Paperless teaches you how to use Apple technology (the Mac and the iPad) to go paperless. This is a subject that I know a lot about, and when Sparks asked me to edit an early version of the book, I assumed that all I would be doing is checking for typos and offering a few suggestions. Little did I know that reading the book would teach me so much about a topic that I thought I already knew so well. The extensive content (over 26,000 words) is incredibly informative. I don't even use a Mac at work (I have a Mac at home but use a PC in my office) but I still learned a ton that has already made me more productive working with files on the PC at my desk and I picked up lots of useful tips on making the most of my iPad.
But the words in this book are only half of the story. This book takes advantage of the advanced features of iBooks Author, which means that the book is full of well-designed graphics and helpful videos that walk you through the steps described in the book. It is one thing to read a description of how to do something, but when you watch a video where Sparks walks you through every step of a process, you gain a deep understanding of what you need to do. It almost seems wrong to call Paperless a "book" because it is so much more than just a collection of text in chapters.
After introductory sections that provide an overview on reducing the paper in your life, Sparks gives specific recommendations on how to capture information in a digital format including suggestions on the best hardware and software to use. He then gives tips on creating a process to manage digital files. Another section provides tips on using your paperless documents.
Although Sparks is an attorney, this book is aimed at a general audience. Nevertheless, the law is definitely a field in which you can become more productive by becoming paperless, especially when you have an iPad. I suspect that virtually any lawyer would learn a lot from this book that would make them more productive in their practice.
And finally, I must mention that this book was incredibly pleasent to read. While much of the credit goes to Sparks and his writing style, credit also goes to Apple for making iBooks and the iBooks Author platform so powerful and beautiful. While reading this book, I often felt like I was seeing the future of publishing. This book is the poster child for what great iPad publishing can be — incredible design and interactivity.

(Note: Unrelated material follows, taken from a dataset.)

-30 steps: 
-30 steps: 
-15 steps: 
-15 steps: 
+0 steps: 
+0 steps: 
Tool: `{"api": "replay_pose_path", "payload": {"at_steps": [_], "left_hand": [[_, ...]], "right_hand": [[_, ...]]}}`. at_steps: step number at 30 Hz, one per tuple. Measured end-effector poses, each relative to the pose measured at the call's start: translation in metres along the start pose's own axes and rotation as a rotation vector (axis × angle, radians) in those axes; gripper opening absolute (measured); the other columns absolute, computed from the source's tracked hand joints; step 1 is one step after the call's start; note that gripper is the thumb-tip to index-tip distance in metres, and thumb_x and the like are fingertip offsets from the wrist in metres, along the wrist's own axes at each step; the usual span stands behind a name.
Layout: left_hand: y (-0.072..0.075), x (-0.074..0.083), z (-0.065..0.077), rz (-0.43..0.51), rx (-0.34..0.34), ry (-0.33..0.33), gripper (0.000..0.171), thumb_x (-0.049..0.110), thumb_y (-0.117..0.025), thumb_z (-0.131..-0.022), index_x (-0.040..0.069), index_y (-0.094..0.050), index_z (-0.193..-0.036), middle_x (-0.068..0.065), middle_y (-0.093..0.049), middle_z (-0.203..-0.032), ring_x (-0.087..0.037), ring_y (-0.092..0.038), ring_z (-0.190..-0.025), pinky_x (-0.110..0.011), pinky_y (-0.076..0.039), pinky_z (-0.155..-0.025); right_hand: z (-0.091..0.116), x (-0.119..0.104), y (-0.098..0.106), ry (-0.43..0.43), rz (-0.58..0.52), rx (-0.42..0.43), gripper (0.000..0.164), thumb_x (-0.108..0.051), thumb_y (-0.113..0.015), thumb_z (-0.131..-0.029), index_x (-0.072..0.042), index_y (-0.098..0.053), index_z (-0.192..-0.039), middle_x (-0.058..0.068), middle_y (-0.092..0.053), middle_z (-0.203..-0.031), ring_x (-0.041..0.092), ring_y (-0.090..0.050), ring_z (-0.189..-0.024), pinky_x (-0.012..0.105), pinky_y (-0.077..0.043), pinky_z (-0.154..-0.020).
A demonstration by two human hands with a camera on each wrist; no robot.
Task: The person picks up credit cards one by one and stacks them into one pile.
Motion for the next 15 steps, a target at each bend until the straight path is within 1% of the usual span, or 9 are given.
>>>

By self-authoring and producing this book, Sparks cut out the publisher and thus he can make these books incredibly cheap. It is a steal at $5. The knowledge you will gain from this book will make much more of an impact on your life than the fancy cup of coffee that costs almost as much. And apparently I am not the only one to be excited about this book; Paperless has been in the Top 10 of all paid books on the iBookstore almost since the moment that it came out. It is amusing to see a book about going paperless just a few notches behind the Fifty Shades of Grey trilogy that has been dominating the charts. Perhaps best of all, Paperless is just the first in what will be a series of MacSparky Field Guide books. I cannot wait to see what David Sparks publishes next.